Inspired, we decided to look at all of the F1 champions in history to find which ones had a working-class background. These are the ones we think best fit the bill.     

  • Jack Brabham. He grew up driving trucks for his father’s small grocery business. He worked as a mechanic behind his grandfather’s house. When he started racing, it was with homemade vehicles he built out of cheap spares and leftovers.
  • Mario Andretti. His family lived in a refugee camp after World War II.
  • Alain Prost. His family owned a furniture workshop, but Prost had to pay for his own karting career, which he did by working as a mechanic.
  • Michael Schumacher. His father was a bricklayer who took on a second job to help pay for his son’s karting career. It still wasn’t enough, and Schumacher was only able to continue racing thanks to the support of local businessmen.

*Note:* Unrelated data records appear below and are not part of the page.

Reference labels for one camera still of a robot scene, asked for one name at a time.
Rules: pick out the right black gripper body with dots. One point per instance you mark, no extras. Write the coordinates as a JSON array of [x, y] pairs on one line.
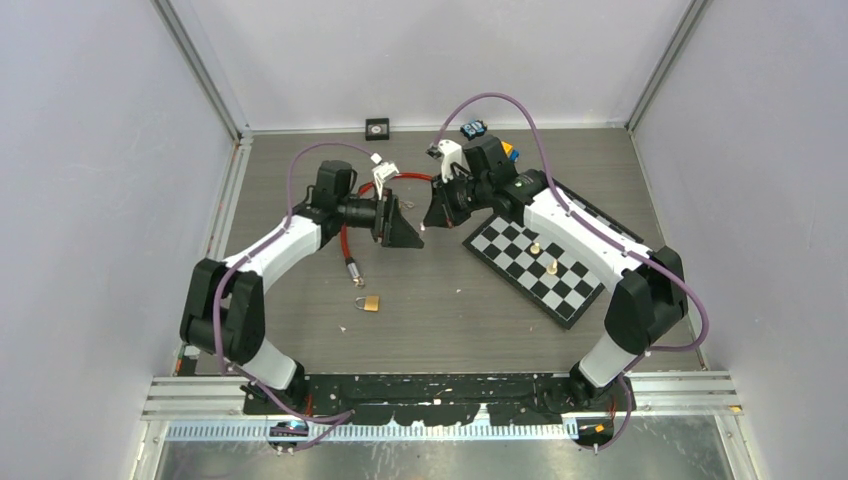
[[462, 197]]

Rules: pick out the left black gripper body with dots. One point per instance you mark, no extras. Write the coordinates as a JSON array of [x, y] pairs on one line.
[[380, 213]]

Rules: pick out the small brass padlock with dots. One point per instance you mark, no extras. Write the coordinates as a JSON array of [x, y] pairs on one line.
[[370, 303]]

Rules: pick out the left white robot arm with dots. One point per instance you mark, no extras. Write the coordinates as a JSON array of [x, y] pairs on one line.
[[224, 313]]

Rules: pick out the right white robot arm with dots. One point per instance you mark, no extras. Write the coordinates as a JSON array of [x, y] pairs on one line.
[[647, 298]]

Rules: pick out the yellow blue toy car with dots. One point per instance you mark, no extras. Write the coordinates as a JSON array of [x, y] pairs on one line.
[[510, 151]]

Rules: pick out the small blue toy car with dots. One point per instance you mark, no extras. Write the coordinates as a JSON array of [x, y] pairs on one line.
[[473, 129]]

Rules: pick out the black square box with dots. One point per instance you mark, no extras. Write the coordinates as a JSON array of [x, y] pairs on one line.
[[377, 129]]

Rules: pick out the black white chessboard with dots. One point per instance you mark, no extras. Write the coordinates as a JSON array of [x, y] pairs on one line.
[[560, 252]]

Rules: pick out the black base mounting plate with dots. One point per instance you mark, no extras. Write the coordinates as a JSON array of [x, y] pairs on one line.
[[437, 400]]

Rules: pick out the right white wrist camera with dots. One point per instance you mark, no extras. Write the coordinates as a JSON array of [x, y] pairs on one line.
[[450, 155]]

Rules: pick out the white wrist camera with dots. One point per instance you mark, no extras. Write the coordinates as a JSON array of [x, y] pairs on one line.
[[382, 172], [450, 155]]

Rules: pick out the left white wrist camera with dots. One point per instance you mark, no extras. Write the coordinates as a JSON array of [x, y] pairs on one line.
[[382, 172]]

  • Damon Hill. His father, Graham Hill, was a successful and wealthy F1 driver. But following Graham’s death in a plane crash, the Hill family was plunged into poverty. Damon made slippers in a factory and worked as a motorcycle courier to help support his family and pay for his education.
  • Mika Häkkinen. His father worked as a radio operator and part-time taxi driver, while his mother was a secretary.
  • Fernando Alonso. His father was a factory mechanic and his mother was a department store employee. His mother sewed his racing overalls, and their finances were so limited they couldn’t afford to purchase rain tires for his kart.
  • Kimi Räikkönen. His father was a road builder and he grew up without indoor plumbing.
  • Lewis Hamilton. His father was an IT manager who took on two other jobs to help pay for his early racing career before McLaren picked him up.
  • Sebastian Vettel. His father was a carpenter and his career was only made possible thanks to Red Bull’s sponsorship following early successes.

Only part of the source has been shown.